You see, for Westerners who don't know, India in the 21st century is a giant mass of contradictions, a big reason why it's suddenly becoming of such interest to so many in the West in the first place: it's the world's largest secular democracy, for example, yet with a sizable minority (and growing every day) who believes the country should instead be run under a Hindu-based theocracy, much like how the Muslim nations around them are fundamentally based on Islamic law; it's been a politically unified whole since 1947 now, yet for thousands of years before that was actually a series of constantly warring mini-kingdoms, part of what allowed the British to so easily take over the entire region in the 1700s; and speaking of which, it's a country with infinitely complicated thoughts about its past as a British colony, proud of its Victorian heritage and widespread knowledge of English, even while rightly ashamed of the various indignities it suffered under the so-called "Raj" of the 19th and early 20th centuries. It's a nation which desperately wishes to be the next great international hub for education and technology, yet a nation where tens of millions still go without electricity, without indoor plumbing; a nation virtually ruled by its explosively growing middle class, yet experiencing all the same bourgeois-based problems as the British did two centuries ago when its own middle class first exploded, a nation where Jane Austen storylines are literally played out in real life every day.

McDonald perfectly understands the drama inherent in such a situation, and puts all these issues to great use in River of Gods, although be warned from the start that you Westerners will need to do a bit of homework to fully appreciate it; as mentioned, for example, you will need to know a little about the longstanding conflict there between Hindus and Muslims (and a little about the Hindu religion in the first place), a little about India's ancient caste system, a little about its former history as a series of warring mini-states, a little about the growing gap between traditional Indian life (think housewives in saris and cows roaming the streets) and modern Indian life (think two-earner families in business suits and clutching iPhones). And that's because this is a major theme of River of Gods as well, the growing divide between old third-world India and the gleaming first-world vision it wants to become, with the entire novel set in the year 2047, the 100th anniversary of the area becoming a unified independent nation in the first place.

Ah, but see, there's trouble in paradise in McDonald's world, which is why it's so important to have a basic understanding of all these cultural issues; just to mention one important example, in River of Gods India isn't even a unified country anymore by 2047, after global warming led to a period of severe drought there in the early 21st century, leading to a breakdown into regional states again and a series of bloody civil-war skirmishes over the dwindling water supply. We then mostly follow the fate of one of these states -- "Bharat," comprising the northeast corner of the former nation, with the religious mecca of Varanasi its new capital...or "Varanasi 2.0" if you will, a head-spinning mix of the ancient and the cutting-edge, with thousand-year-old ghats along the Ganges River now sitting in the shadows of mountainside skyscrapers and maglev trains.

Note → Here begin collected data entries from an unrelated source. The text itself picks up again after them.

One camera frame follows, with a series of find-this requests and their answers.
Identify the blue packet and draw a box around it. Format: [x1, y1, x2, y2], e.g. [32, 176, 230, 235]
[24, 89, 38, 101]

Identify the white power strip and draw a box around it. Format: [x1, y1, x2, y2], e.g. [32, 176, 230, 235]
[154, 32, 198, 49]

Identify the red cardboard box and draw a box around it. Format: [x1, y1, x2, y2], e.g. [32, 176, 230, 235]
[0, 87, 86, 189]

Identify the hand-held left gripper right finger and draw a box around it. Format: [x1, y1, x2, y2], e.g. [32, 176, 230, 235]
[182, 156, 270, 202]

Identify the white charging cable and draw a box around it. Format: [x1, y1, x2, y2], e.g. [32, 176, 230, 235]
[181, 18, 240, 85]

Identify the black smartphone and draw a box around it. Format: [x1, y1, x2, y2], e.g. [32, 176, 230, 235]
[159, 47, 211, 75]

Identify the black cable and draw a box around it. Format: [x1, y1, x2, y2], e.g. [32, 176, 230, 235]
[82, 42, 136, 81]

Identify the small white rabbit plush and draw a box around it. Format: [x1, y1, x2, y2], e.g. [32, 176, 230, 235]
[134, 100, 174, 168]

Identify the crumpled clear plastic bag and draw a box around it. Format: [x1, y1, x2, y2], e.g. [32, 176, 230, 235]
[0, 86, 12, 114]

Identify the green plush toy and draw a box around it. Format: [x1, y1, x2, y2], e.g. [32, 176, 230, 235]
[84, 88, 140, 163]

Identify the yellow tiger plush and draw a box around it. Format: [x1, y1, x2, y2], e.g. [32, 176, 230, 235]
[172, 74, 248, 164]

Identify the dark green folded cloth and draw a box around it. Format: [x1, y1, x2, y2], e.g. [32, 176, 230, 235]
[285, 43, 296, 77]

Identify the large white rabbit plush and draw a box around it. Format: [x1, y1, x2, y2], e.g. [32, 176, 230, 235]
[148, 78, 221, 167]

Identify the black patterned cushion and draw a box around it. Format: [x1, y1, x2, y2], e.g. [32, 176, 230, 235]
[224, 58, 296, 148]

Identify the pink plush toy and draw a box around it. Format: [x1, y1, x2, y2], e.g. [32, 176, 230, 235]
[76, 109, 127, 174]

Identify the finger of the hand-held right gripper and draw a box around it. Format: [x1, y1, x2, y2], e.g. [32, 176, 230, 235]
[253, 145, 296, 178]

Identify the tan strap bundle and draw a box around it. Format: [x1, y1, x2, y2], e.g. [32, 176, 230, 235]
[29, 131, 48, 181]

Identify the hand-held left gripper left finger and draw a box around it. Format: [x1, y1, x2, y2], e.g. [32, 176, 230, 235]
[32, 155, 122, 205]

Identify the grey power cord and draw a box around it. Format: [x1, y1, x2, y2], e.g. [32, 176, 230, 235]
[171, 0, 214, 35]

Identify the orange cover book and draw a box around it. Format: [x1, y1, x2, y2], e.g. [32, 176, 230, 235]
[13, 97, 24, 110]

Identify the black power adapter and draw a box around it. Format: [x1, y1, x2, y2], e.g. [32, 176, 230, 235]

The actual storyline of River of Gods is best left as secret as possible, which is why I'm going to largely skip over it today; but I will say that in the best cyberpunk tradition, it's actually made up of a half-dozen smaller storylines that each stand on their own, almost impossible at first to determine how they fit together until getting closer and closer to the end, and as the lives of the hundred or so major and minor characters on display start interweaving more and more. And I can also mention that the story here is a dense-enough one and laden with enough local issues and terms to make one think that McDonald must be an expat who has spent a substantial amount of time in India himself (and don't forget, by the way, that there's a glossary of terms at the end of the book); and this is in fact one of the other things McDonald is known for, because the fact of the matter (as he has confirmed many times in past interviews) is that the vast majority of his books' details come merely from page-based academic research, along with just a minimum amount of actual traveling through the region in question, almost all of it simply tourist-based traveling instead of pseudo-native backpacker-style. How he manages to turn in novel after novel of such depth using only traditional book-based research is a mystery that sometimes borders on the magical; and it's precisely this that makes McDonald so intensely loved by certain types of literary fans out there, and is precisely one of the reasons so many consider River of Gods the best SF novel written in the last decade.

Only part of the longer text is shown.